Malheureusement, quand vint l’heure terrible pour la noblesse, il n’y avait plus d’opiniâtreté qui tînt. Peut-être la jeune armée de la République avait-elle plus de puissance que celles des temps passés ; peut-être est-ce tout simplement qu’elle tirait plus fort à elle, toujours est-il que cette fois de nombreux morceaux furent arrachés aux domaines de la famille, et que si Jehan avait pu parler dans sa tombe, il aurait été forcé de convenir qu’il n’y a pas que les grands empires qui croulent.
Du reste, l’orgueil fut sauf, on ne parla pas de ruines ; les seuls représentants de la famille à cette époque étaient une jeune veuve et un enfant en bas âge, et il restait encore aux Kerdren de quoi remplir de si petites mains.

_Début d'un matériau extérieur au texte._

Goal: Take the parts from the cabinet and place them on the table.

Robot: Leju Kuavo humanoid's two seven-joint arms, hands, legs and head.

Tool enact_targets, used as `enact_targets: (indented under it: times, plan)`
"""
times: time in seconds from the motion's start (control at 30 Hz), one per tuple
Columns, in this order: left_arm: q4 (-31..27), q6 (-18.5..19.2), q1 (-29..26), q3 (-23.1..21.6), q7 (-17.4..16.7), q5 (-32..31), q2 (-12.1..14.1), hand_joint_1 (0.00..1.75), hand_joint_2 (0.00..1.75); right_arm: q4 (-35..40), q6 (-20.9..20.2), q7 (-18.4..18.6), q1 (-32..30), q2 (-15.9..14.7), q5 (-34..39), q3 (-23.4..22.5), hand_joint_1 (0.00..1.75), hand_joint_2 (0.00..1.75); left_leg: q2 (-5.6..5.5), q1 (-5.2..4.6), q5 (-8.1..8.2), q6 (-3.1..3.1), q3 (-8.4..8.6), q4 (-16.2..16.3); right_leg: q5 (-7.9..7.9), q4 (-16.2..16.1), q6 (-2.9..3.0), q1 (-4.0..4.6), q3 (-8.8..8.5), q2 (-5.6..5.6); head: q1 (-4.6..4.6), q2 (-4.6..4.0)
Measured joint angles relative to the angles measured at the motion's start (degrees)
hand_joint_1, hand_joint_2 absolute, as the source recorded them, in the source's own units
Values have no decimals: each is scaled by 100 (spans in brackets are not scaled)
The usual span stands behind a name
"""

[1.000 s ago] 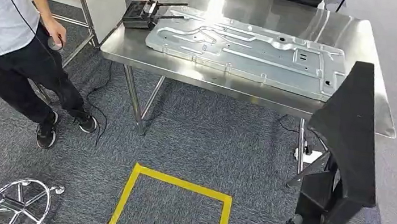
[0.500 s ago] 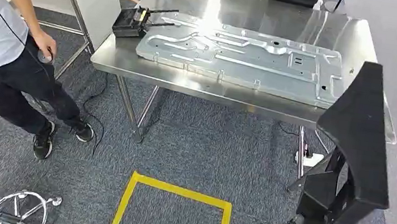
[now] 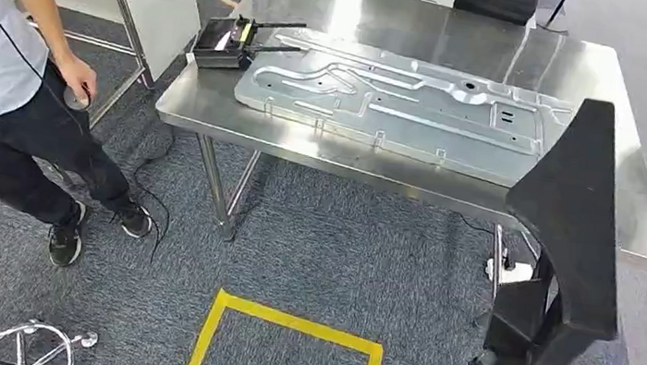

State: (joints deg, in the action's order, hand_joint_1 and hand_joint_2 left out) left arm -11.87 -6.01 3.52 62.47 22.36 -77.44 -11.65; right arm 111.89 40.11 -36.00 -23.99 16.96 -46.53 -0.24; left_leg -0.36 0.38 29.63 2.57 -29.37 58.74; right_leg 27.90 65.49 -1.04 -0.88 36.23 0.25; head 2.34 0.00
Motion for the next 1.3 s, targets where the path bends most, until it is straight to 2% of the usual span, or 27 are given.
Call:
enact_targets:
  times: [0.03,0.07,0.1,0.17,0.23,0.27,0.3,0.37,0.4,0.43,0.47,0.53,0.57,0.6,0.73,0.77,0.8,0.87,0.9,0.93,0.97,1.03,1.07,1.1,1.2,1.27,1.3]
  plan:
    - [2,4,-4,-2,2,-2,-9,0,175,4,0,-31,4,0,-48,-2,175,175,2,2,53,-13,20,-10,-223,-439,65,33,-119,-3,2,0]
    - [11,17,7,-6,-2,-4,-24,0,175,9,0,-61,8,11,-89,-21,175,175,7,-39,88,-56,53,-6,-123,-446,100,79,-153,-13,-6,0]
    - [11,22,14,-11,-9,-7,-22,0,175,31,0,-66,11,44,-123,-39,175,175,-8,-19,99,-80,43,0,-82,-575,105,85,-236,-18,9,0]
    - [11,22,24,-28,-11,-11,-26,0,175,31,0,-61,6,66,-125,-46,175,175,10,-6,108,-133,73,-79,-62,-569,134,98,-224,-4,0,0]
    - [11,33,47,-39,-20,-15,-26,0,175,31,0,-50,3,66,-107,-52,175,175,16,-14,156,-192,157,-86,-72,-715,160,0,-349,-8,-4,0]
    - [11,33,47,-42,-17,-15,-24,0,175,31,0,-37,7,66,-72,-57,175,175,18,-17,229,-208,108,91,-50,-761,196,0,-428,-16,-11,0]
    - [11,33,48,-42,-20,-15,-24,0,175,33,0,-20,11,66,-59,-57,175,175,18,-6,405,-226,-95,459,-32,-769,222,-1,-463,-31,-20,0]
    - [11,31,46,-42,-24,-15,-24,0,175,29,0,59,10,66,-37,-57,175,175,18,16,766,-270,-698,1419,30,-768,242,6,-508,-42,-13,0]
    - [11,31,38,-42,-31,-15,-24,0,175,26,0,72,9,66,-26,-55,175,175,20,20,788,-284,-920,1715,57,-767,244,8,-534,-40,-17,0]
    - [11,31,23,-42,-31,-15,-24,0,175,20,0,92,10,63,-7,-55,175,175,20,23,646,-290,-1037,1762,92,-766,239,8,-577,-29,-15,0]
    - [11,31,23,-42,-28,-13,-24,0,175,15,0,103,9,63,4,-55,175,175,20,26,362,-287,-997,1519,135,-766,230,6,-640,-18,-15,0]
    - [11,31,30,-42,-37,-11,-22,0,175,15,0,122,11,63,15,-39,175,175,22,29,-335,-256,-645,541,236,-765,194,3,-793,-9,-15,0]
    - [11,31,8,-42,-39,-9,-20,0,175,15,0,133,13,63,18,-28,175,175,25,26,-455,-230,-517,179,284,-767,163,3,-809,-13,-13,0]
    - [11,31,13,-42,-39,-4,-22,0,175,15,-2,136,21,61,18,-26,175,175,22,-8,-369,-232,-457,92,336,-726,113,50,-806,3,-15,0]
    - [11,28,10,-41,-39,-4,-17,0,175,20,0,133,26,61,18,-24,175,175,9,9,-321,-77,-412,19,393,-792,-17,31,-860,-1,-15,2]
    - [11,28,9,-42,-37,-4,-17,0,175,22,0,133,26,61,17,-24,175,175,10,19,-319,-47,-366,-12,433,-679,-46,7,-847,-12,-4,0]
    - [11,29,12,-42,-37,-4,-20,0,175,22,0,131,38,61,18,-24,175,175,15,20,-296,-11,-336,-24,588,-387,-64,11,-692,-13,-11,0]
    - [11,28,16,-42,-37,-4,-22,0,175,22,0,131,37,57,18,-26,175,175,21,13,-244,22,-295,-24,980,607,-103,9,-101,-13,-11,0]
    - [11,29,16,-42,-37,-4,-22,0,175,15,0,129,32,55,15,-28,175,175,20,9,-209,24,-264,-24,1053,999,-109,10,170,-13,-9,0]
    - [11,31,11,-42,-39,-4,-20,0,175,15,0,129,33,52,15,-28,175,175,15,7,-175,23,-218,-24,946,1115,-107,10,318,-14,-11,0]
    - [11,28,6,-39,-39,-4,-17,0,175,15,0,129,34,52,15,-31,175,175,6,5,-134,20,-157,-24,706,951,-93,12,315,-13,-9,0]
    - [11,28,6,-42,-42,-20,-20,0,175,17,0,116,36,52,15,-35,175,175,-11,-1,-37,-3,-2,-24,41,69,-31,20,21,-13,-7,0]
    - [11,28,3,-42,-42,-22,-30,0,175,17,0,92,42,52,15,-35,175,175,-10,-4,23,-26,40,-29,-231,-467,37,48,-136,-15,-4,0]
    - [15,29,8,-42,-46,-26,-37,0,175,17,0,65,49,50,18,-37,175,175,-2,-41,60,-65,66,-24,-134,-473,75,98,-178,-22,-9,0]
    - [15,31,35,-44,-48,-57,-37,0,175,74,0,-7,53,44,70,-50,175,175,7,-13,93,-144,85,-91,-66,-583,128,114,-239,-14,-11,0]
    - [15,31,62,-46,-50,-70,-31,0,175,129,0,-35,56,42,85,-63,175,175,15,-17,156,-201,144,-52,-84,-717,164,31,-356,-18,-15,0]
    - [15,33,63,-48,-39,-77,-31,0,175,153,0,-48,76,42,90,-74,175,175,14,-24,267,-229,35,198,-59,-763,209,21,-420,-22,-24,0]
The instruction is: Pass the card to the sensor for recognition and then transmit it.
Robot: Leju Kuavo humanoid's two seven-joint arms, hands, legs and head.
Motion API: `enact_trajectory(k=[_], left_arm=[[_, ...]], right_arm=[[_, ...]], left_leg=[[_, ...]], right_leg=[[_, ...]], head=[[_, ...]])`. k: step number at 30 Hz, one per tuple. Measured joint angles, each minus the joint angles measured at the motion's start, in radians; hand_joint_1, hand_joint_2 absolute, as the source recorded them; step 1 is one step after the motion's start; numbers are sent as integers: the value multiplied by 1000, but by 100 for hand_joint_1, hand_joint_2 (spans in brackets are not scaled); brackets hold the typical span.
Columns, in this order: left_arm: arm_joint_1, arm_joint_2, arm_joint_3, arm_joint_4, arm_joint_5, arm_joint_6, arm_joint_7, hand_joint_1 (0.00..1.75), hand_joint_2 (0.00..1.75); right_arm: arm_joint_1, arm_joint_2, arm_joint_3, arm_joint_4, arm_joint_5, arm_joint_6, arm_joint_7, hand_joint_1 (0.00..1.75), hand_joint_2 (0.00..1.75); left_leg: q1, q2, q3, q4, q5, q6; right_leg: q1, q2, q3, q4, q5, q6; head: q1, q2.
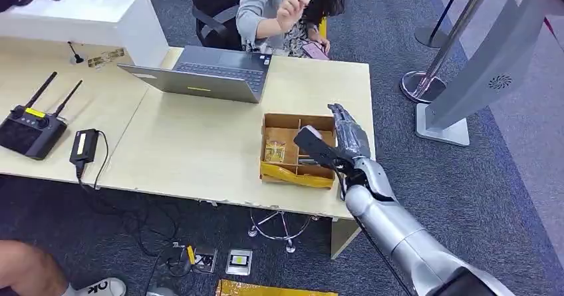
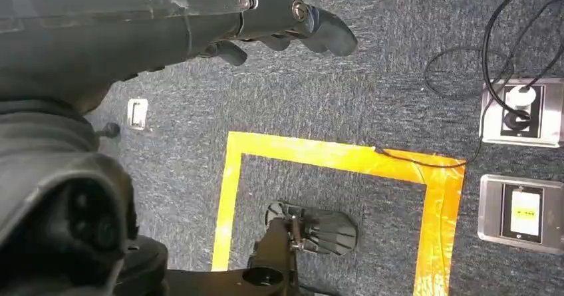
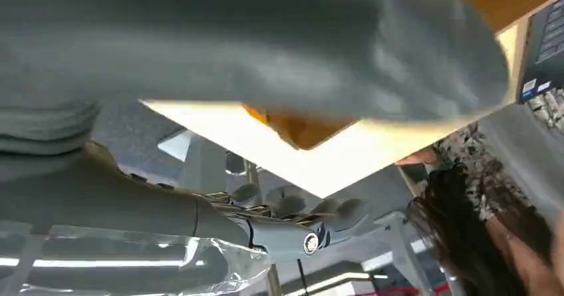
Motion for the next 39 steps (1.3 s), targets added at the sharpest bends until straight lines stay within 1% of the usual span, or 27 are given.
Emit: enact_trajectory(k=[6,9,12,18,22,27,31,35,39], left_arm=[[7,6,0,1,15,2,-9,0,0],[13,11,0,1,24,4,-12,0,0],[17,15,0,1,28,8,-16,0,0],[27,21,0,1,41,16,-28,0,0],[29,23,0,1,44,16,-29,0,0],[32,24,0,1,46,19,-35,0,0],[37,27,0,1,46,19,-42,0,0],[38,27,0,1,44,18,-42,0,0],[38,27,0,1,41,17,-42,0,0]], right_arm=[[13,-53,-2,-124,89,8,99,0,175],[40,-91,-5,-217,156,33,163,0,175],[77,-122,-11,-314,208,67,209,0,175],[146,-170,-10,-478,290,102,254,0,175],[173,-190,-10,-549,298,105,259,0,175],[194,-206,-8,-608,316,126,267,0,175],[238,-216,3,-656,342,161,301,0,175],[253,-224,16,-666,353,161,319,0,175],[265,-221,28,-652,384,134,321,0,175]], left_leg=[[0,0,0,0,0,0],[0,0,0,0,0,0],[0,0,0,0,0,0],[0,0,0,0,0,0],[0,0,0,0,0,0],[0,0,0,0,0,0],[0,0,0,0,0,0],[0,0,0,0,-1,-1],[0,0,-1,0,-1,-1]], right_leg=[[0,0,0,0,0,0],[0,0,0,0,0,0],[0,0,0,0,0,0],[0,1,0,0,0,0],[0,0,0,0,0,0],[0,0,0,0,0,0],[0,0,0,0,0,0],[0,0,0,0,0,0],[0,0,0,0,0,0]], head=[[0,0],[0,0],[0,0],[0,0],[0,0],[0,0],[0,0],[0,0],[0,0]])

Peu à peu, par des héritages, de riches alliances, la splendeur reparut, et à l’époque actuelle, si les Kerdren n’étaient plus tout à fait rois, on les regardait encore en Bretagne comme si riches de gloire et de noblesse que leur immense fortune en était presque oubliée ; et Dieu sait si c’est une aventure commune en plein XIXe siècle que de voir oublier de l’or, pour quelque chose que ce soit !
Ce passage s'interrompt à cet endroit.